■ Task details ■
Leaving the images aside, transcribe all the data below exactly.

■ Supplied information ■

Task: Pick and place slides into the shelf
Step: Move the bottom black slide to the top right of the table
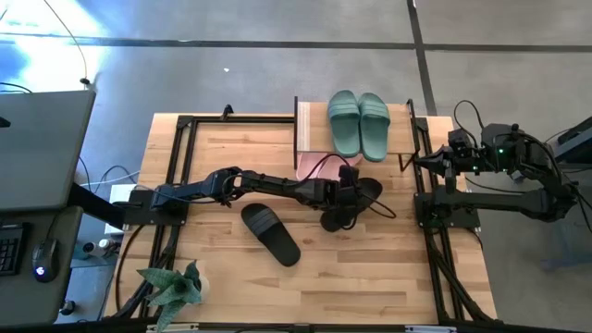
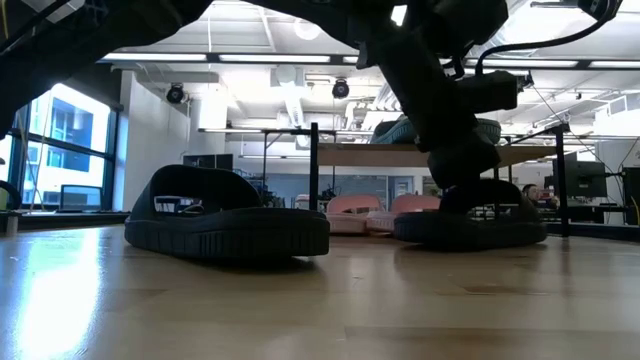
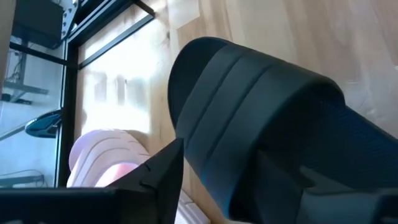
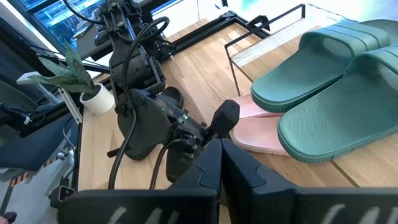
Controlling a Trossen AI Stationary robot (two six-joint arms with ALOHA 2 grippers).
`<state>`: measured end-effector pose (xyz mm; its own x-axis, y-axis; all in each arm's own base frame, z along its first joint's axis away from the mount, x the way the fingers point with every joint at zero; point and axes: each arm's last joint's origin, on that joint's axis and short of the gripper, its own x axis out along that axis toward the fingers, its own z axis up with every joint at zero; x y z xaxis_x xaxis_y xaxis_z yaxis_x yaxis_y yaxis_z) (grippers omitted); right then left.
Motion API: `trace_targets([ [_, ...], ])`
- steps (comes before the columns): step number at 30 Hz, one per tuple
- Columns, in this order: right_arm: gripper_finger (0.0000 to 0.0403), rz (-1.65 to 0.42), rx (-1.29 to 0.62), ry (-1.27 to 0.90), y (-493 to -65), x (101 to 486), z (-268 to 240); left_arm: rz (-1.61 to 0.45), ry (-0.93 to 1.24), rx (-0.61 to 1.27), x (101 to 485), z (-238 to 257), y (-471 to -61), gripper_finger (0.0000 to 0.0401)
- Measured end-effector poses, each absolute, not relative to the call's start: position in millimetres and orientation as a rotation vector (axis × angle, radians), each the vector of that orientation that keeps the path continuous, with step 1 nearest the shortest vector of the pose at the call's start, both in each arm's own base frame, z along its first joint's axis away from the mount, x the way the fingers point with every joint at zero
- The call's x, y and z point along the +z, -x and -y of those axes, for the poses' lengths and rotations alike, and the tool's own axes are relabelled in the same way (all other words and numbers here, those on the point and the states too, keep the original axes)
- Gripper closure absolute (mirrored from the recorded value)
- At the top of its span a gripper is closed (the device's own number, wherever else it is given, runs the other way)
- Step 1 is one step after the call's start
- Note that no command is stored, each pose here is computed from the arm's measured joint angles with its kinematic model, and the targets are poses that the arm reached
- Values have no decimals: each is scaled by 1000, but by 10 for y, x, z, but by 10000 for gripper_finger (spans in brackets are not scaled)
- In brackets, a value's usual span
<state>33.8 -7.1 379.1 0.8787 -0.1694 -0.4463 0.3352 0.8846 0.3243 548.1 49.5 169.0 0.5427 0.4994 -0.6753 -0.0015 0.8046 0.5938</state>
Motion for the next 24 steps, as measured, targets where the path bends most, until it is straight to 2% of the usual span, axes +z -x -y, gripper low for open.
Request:
trace_targets([
  [15, 401, -421, -271, -407, -338, 3792, 71, -952, -536, 337, 1689, -462, -5482, 219],
  [24, 401, -422, -271, -407, -338, 3791, 71, -974, -527, 298, 1669, -442, -5465, 190],
])
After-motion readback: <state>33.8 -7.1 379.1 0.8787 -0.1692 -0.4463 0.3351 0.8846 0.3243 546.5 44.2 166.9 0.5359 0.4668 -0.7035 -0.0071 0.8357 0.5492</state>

■ Answer to the exercise ■
Task: Pick and place slides into the shelf
Step: Move the bottom black slide to the top right of the table
Controlling a Trossen AI Stationary robot (two six-joint arms with ALOHA 2 grippers).
`<state>`: measured end-effector pose (xyz mm; its own x-axis, y-axis; all in each arm's own base frame, z along its first joint's axis away from the mount, x the way the fingers point with every joint at zero; point and axes: each arm's last joint's origin, on that joint's axis and short of the gripper, its own x axis out along that axis toward the fingers, its own z axis up with every joint at zero; x y z xaxis_x xaxis_y xaxis_z yaxis_x yaxis_y yaxis_z) (grippers omitted); right then left.
Motion API: `trace_targets([ [_, ...], ])`
- steps (comes before the columns): step number at 30 Hz, one per tuple
- Columns, in this order: right_arm: gripper_finger (0.0000 to 0.0403), rz (-1.65 to 0.42), rx (-1.29 to 0.62), ry (-1.27 to 0.90), y (-493 to -65), x (101 to 486), z (-268 to 240); left_arm: rz (-1.61 to 0.45), ry (-0.93 to 1.24), rx (-0.61 to 1.27), x (101 to 485), z (-238 to 257), y (-471 to -61), gripper_finger (0.0000 to 0.0401)
- Measured end-effector poses, each absolute, not relative to the call's start: position in millimetres and orientation as a rotation vector (axis × angle, radians), each the vector of that orientation that keeps the path continuous, with step 1 nearest the shortest vector of the pose at the call's start, both in each arm's own base frame, z along its first joint's axis away from the mount, x the way the fingers point with every joint at zero
- The call's x, y and z point along the +z, -x and -y of those axes, for the poses' lengths and rotations alike, and the tool's own axes are relabelled in the same way (all other words and numbers here, those on the point and the states too, keep the original axes)
- Gripper closure absolute (mirrored from the recorded value)
- At the top of its span a gripper is closed (the device's own number, wherever else it is given, runs the other way)
- Step 1 is one step after the call's start
- Note that no command is stored, each pose here is computed from the arm's measured joint angles with its kinematic model, and the targets are poses that the arm reached
- Values have no decimals: each is scaled by 1000, but by 10 for y, x, z, but by 10000 for gripper_finger (spans in brackets are not scaled)
- In brackets, a value's usual span
<state>33.8 -7.1 379.1 0.8787 -0.1694 -0.4463 0.3352 0.8846 0.3243 548.1 49.5 169.0 0.5427 0.4994 -0.6753 -0.0015 0.8046 0.5938</state>
Motion for the next 24 steps, as measured, targets where the path bends most, until it is straight to 2% of the usual span, axes +z -x -y, gripper low for open.
Request:
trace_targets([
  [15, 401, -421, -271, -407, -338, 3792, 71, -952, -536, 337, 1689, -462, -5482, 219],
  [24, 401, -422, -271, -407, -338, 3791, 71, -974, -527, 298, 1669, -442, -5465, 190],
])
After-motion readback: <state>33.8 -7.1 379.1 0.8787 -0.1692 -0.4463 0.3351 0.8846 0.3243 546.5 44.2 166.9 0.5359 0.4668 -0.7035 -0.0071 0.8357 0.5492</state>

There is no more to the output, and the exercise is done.